Problem =
The records that follow should be copied out exactly, pictures excluded.

[Dataset excerpts]
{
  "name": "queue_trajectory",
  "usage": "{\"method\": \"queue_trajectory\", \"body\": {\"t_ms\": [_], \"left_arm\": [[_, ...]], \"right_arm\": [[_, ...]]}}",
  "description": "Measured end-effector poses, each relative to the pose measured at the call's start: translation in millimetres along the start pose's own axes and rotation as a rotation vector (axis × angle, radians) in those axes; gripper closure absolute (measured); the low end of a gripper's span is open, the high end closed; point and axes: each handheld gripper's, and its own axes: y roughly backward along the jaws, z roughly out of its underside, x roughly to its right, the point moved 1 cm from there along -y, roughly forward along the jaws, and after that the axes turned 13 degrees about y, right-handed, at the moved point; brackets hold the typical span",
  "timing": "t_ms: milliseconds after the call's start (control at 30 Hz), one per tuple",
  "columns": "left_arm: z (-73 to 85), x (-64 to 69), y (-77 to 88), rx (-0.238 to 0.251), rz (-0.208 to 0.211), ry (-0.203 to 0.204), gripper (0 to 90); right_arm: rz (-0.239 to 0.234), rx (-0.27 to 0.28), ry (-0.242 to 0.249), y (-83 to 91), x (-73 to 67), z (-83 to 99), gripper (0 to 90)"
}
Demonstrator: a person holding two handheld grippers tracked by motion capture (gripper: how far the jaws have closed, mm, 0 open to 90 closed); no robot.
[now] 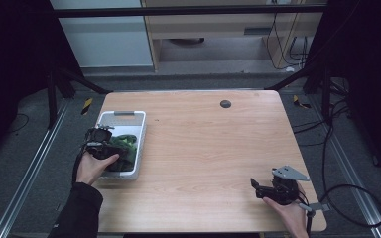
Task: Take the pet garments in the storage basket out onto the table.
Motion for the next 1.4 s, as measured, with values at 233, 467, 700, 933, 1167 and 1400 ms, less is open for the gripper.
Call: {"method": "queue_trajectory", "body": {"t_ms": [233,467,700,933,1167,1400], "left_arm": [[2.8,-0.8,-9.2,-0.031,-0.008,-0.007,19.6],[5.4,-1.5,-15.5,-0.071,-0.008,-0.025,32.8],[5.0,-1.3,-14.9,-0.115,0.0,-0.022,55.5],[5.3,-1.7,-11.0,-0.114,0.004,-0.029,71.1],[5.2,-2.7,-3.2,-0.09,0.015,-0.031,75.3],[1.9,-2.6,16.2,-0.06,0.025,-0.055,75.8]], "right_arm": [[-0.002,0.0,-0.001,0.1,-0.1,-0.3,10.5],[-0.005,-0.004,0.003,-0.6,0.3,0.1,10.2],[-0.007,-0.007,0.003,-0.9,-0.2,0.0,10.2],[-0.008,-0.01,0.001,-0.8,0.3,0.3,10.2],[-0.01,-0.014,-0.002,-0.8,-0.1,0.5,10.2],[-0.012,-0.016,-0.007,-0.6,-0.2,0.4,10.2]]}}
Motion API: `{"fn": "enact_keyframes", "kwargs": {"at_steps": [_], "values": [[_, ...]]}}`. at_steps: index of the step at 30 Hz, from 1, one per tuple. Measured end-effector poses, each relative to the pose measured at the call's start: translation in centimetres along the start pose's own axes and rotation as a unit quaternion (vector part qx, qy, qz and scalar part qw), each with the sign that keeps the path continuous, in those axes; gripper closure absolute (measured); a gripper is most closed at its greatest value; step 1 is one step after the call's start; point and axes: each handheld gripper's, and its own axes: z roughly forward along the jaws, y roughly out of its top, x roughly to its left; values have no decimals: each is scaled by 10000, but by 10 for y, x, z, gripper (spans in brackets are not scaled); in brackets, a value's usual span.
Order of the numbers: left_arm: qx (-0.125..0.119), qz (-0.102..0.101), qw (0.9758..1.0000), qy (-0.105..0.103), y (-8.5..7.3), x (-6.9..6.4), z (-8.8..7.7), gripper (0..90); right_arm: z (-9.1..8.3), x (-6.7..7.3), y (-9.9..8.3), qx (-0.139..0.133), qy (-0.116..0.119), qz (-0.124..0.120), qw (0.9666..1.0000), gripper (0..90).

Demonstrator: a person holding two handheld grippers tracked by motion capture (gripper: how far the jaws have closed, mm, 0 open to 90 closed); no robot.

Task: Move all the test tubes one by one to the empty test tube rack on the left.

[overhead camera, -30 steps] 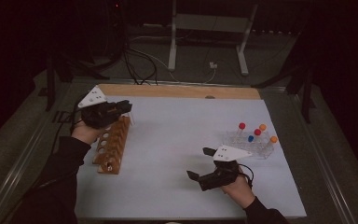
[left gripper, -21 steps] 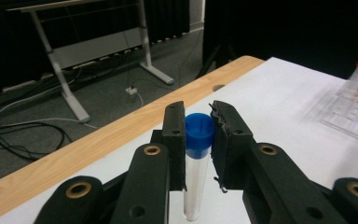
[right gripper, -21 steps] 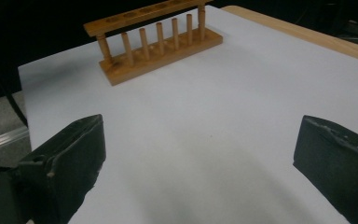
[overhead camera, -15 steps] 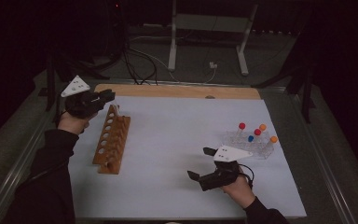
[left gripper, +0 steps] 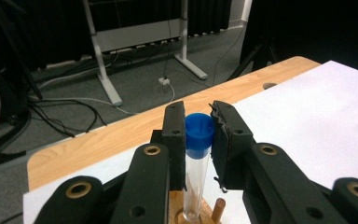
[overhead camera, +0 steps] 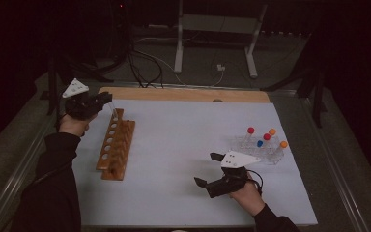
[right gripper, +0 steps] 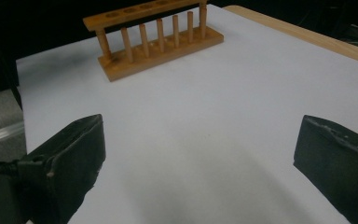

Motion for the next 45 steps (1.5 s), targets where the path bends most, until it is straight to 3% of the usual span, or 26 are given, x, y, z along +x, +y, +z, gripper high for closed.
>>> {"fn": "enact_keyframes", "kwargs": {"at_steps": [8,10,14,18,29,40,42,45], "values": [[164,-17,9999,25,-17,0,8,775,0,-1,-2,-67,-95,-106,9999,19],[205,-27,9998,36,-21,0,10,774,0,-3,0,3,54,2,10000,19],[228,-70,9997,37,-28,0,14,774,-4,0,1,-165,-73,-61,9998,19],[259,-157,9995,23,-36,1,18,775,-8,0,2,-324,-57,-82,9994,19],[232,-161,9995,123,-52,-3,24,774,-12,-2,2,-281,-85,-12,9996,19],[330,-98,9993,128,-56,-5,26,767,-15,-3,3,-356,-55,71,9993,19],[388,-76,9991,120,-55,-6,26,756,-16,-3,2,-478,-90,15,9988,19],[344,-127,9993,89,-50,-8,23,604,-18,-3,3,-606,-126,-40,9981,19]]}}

Solution to the exercise =
{
  "name": "queue_trajectory",
  "usage": "{\"method\": \"queue_trajectory\", \"body\": {\"t_ms\": [_], \"left_arm\": [[_, ...]], \"right_arm\": [[_, ...]]}}",
  "description": "Measured end-effector poses, each relative to the pose measured at the call's start: translation in millimetres along the start pose's own axes and rotation as a rotation vector (axis × angle, radians) in those axes; gripper closure absolute (measured); the low end of a gripper's span is open, the high end closed; point and axes: each handheld gripper's, and its own axes: y roughly backward along the jaws, z roughly out of its underside, x roughly to its right, the point moved 1 cm from there along -y, roughly forward along the jaws, and after that the axes turned 13 degrees about y, right-handed, at the moved point; brackets hold the typical span",
  "timing": "t_ms: milliseconds after the call's start (control at 30 Hz), one per tuple",
  "columns": "left_arm: z (-73 to 85), x (-64 to 69), y (-77 to 88), rx (-0.238 to 0.251), rz (-0.208 to 0.211), ry (-0.203 to 0.204), gripper (0 to 90); right_arm: rz (-0.239 to 0.234), rx (-0.27 to 0.28), ry (-0.242 to 0.249), y (-83 to 91), x (-73 to 67), z (-83 to 99), gripper (0 to 90)"
}
Demonstrator: a person holding two handheld grippers tracked by motion capture (gripper: how far the jaws have closed, mm, 0 open to 90 closed); no robot.
[now] 
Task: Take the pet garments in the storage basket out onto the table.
Motion for the next 1.4 s, as measured, with values at 233, 467, 700, 933, 1167 and 1400 ms, less is open for the gripper.
Call: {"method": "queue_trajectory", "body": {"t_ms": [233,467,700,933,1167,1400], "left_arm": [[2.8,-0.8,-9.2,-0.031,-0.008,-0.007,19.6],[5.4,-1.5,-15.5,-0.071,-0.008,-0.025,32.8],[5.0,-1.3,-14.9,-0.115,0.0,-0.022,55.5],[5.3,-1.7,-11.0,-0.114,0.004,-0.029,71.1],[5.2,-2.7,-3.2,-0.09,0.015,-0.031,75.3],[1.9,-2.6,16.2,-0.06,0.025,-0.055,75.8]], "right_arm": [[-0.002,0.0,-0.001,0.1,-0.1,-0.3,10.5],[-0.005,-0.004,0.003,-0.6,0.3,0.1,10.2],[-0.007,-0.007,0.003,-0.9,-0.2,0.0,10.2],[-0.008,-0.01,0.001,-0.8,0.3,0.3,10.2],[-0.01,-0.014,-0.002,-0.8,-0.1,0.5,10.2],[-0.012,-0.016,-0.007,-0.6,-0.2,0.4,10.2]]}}
Motion API: `{"fn": "enact_keyframes", "kwargs": {"at_steps": [_], "values": [[_, ...]]}}`. at_steps: index of the step at 30 Hz, from 1, one per tuple. Measured end-effector poses, each relative to the pose measured at the call's start: translation in centimetres along the start pose's own axes and rotation as a unit quaternion (vector part qx, qy, qz and scalar part qw), each with the sign that keeps the path continuous, in those axes; gripper closure absolute (measured); a gripper is most closed at its greatest value; step 1 is one step after the call's start; point and axes: each handheld gripper's, and its own axes: z roughly forward along the jaws, y roughly out of its top, x roughly to its left; values have no decimals: each is scaled by 10000, but by 10 for y, x, z, gripper (spans in brackets are not scaled); in brackets, a value's usual span.
Order of the numbers: left_arm: qx (-0.125..0.119), qz (-0.102..0.101), qw (0.9758..1.0000), qy (-0.105..0.103), y (-8.5..7.3), x (-6.9..6.4), z (-8.8..7.7), gripper (0..90); right_arm: z (-9.1..8.3), x (-6.7..7.3), y (-9.9..8.3), qx (-0.139..0.133), qy (-0.116..0.119), qz (-0.124..0.120), qw (0.9666..1.0000), gripper (0..90).

Demonstrator: a person holding two handheld grippers tracked by motion capture (gripper: how far the jaws have closed, mm, 0 open to 90 closed); no robot.

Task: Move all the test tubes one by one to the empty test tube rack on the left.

[overhead camera, -30 steps] 
[left gripper, -21 steps] 
[right gripper, -21 steps] 
[overhead camera, -15 steps] 
[left gripper, +0 steps] 
[overhead camera, +0 steps] 
[right gripper, +0 steps] 

Motion for the next 45 steps (1.5 s), targets where the path bends most, until it is straight to 3% of the usual span, or 26 are given, x, y, z along +x, +y, +z, gripper high for closed.
>>> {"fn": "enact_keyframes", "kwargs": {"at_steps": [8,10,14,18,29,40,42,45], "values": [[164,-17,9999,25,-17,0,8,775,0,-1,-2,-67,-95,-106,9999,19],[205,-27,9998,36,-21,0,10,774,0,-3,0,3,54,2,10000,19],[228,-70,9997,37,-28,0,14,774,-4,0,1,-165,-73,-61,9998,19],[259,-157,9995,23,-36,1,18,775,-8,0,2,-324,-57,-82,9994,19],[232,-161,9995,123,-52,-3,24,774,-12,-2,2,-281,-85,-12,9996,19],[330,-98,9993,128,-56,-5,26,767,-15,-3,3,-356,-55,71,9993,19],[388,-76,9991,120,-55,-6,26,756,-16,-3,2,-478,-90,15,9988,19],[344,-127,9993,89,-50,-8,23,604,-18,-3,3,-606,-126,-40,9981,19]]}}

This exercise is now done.